IBM manifesto (2001)
Today, the effect of system complexity is most easily measured in the TCO of a system, especially
when measuring all the costs associated with purchasing and operating a customer environment,
including the cost of system downtime. System downtime has a huge effect on TCO, and much of that
cost is directly associated with operator errors. According to Gartner, for example, 40 percent of all
system downtime is caused by operator error. The amount of time it takes for an operator to perform a
task correctly also affects TCO. The simpler the system is to operate, the fewer the number of required
tasks there are, and the less time is needed to perform them.
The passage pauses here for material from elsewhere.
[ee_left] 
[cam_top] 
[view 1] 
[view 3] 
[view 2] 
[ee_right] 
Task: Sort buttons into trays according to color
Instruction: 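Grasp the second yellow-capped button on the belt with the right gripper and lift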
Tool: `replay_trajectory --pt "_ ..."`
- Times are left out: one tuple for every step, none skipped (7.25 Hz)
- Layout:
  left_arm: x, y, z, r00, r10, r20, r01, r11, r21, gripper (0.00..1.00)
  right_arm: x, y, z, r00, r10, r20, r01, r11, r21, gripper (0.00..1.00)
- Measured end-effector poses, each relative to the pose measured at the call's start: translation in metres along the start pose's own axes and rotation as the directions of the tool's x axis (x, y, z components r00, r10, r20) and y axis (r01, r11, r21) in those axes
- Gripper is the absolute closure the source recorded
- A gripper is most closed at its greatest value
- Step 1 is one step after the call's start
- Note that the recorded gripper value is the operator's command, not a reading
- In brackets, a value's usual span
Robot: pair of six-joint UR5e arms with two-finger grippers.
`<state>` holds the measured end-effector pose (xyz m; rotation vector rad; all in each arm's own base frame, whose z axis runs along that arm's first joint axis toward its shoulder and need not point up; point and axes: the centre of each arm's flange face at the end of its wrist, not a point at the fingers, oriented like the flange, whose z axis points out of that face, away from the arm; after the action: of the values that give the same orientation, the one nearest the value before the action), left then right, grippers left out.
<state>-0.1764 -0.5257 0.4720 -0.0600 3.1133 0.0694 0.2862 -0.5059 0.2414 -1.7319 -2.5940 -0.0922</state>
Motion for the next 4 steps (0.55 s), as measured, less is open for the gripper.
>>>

As noted earlier, complexity is directly related to system downtime and the cost of the overall IT
environment. Given that there are no signs of the IT environment becoming simpler, we have designed
the system to hide as much of the complexity as possible by automating as many operational tasks as
possible. Devices and systems manage themselves in order to reduce operator time and operator
errors.
Background information
IBMs gloomy manifesto about the IT industry warned that software complexity was causing a
looming crisis. Specifically, IBM said, the IT industry will collapse under its own weight if it
continues to rely on applications and environments, often with millions of lines of code that require
skilled professionals to get them running and keep them running.
Managing a system is a difficult business, and IBM predicted that even professionals will soon be
unable to keep up with system complexity. Interconnectivity, integration, making different systems
work together as one, and sheer scale all introduce new levels of complexity. In addition, extending
systems beyond company boundaries to the Internet introduces even more complexity. The only option
remaining, IBM suggested, is autonomic computing: systems that, given high-level objectives from
administrators, can manage themselves.
Autonomic computing suggests hierarchies, autonomy, interactivity, and cascading levels of smaller
and smaller systems, each of which can govern itself: in other words, self-management. The idea of
self-management is to free system administrators from the details of system operation and
maintenance and to provide users with a machine that runs at peak performance 24 x 7. Autonomic
systems are expected to maintain and adjust their operation in the face of changing components,
workloads, demands, and external conditions, as well as in the face of hardware or software failures,
both of which may be innocent or malicious.
Figure 2 shows some of the many forms of self-management built into NonStop systems.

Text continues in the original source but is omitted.